• **Work instruction**
The records that follow should be copied out exactly, pictures excluded.

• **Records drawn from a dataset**
== == ==
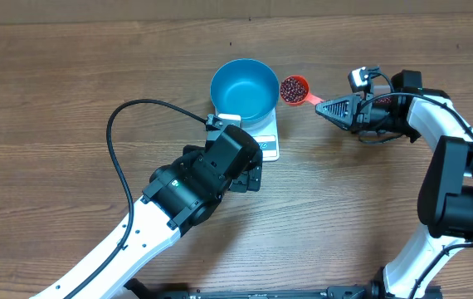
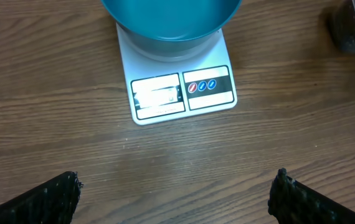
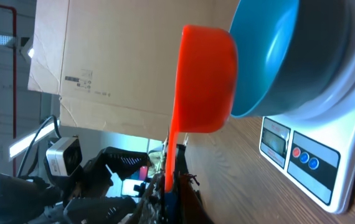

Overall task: Scoop item into bowl and weigh 150g on scale
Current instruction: 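Lift the filled red cup and carry it toward the blue bowl, then tilt the red cup over the blue bowl to pour beans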

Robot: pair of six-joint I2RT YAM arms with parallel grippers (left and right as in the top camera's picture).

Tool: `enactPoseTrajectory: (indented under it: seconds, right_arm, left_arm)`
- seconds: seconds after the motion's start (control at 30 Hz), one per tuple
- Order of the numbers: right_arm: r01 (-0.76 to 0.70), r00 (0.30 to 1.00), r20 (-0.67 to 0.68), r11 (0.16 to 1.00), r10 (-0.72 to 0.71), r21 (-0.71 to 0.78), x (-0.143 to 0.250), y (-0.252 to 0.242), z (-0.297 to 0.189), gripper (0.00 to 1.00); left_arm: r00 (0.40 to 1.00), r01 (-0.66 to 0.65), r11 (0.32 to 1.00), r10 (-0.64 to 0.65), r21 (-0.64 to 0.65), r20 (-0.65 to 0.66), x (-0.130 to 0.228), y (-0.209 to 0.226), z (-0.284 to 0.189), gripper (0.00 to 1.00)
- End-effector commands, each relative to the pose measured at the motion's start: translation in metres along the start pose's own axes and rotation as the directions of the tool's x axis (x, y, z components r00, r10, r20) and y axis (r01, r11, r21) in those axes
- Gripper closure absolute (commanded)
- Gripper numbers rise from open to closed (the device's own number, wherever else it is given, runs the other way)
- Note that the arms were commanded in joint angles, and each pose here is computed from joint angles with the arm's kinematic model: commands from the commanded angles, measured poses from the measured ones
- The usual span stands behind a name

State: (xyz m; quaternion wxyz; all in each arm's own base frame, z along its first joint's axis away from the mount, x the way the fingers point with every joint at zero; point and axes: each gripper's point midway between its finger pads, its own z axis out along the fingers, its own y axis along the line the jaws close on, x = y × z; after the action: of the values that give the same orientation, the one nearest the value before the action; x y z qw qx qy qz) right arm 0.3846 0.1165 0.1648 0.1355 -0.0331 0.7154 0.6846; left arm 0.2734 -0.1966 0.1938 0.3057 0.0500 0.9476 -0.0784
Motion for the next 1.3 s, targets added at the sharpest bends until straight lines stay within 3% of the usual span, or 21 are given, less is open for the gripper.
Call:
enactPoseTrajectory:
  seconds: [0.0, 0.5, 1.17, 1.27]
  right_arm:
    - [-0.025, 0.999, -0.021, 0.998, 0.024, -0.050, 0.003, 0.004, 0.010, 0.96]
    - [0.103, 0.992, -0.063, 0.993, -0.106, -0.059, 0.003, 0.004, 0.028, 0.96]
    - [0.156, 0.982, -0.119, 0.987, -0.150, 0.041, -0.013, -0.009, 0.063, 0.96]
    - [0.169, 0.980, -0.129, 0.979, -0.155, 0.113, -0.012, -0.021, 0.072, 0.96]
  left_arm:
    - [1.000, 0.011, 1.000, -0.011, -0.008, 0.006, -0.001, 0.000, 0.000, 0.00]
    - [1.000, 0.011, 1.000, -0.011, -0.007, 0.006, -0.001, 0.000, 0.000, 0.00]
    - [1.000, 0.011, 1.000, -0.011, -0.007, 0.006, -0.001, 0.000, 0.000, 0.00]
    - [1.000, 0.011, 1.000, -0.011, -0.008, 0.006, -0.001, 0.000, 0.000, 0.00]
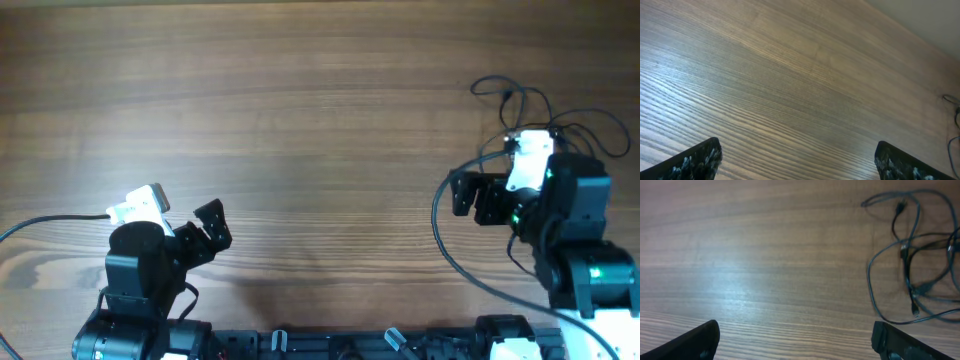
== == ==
• **Solution to this task**
Overall task: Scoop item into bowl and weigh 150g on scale
Current instruction: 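Lift the filled red cup and carry it toward the blue bowl, then tilt the red cup over the blue bowl to pour beans
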
Robot: pair of six-joint I2RT YAM arms with parallel grippers (left and right as in the top camera's picture).

Tool: `enactPoseTrajectory: (indented under it: seconds, right_arm, left_arm)`
- seconds: seconds after the motion's start (control at 30 Hz), one per tuple
- Order of the numbers: right_arm: r01 (-0.76 to 0.70), r00 (0.30 to 1.00), r20 (-0.67 to 0.68), r11 (0.16 to 1.00), r10 (-0.72 to 0.71), r21 (-0.71 to 0.78), x (-0.143 to 0.250), y (-0.252 to 0.242), z (-0.297 to 0.189), gripper (0.00 to 1.00); left_arm: r00 (0.40 to 1.00), r01 (-0.66 to 0.65), r11 (0.32 to 1.00), r10 (-0.64 to 0.65), r21 (-0.64 to 0.65), r20 (-0.65 to 0.66), x (-0.130 to 0.228), y (-0.209 to 0.226), z (-0.284 to 0.189), gripper (0.00 to 1.00)
- End-effector commands, each relative to the pose measured at the motion's start: translation in metres along the start pose's own axes and rotation as the directions of the tool's x axis (x, y, z components r00, r10, r20) and y axis (r01, r11, r21) in those axes
- Gripper closure absolute (commanded)
- Gripper numbers rise from open to closed (the device's own number, wherever else it is given, runs the other way)
- Note that the arms were commanded in joint angles, and each pose here is computed from joint angles with the arm's kinematic model: commands from the commanded angles, measured poses from the measured ones
- The usual span stands behind a name

State: (xyz m; quaternion wxyz; all in each arm's own base frame, z along its first joint's axis away from the mount, x the way the fingers point with every joint at zero; point and axes: each gripper's point midway between its finger pads, its own z axis out along the fingers, its own y axis along the line the jaws close on, x = y × z; after the action: of the values that give the same orientation, the one nearest the value before the action; x y z qw qx qy qz) right arm 0.3846 0.1165 0.1648 0.1355 -0.0331 0.7154 0.6846; left arm 0.2734 -0.1966 0.1938 0.3057 0.0500 0.9476 -0.0784
Motion for the next 1.3 s, targets added at the sharpest bends until straight lines stay within 3% of the usual span, or 21 are given, less is open for the gripper.
Call:
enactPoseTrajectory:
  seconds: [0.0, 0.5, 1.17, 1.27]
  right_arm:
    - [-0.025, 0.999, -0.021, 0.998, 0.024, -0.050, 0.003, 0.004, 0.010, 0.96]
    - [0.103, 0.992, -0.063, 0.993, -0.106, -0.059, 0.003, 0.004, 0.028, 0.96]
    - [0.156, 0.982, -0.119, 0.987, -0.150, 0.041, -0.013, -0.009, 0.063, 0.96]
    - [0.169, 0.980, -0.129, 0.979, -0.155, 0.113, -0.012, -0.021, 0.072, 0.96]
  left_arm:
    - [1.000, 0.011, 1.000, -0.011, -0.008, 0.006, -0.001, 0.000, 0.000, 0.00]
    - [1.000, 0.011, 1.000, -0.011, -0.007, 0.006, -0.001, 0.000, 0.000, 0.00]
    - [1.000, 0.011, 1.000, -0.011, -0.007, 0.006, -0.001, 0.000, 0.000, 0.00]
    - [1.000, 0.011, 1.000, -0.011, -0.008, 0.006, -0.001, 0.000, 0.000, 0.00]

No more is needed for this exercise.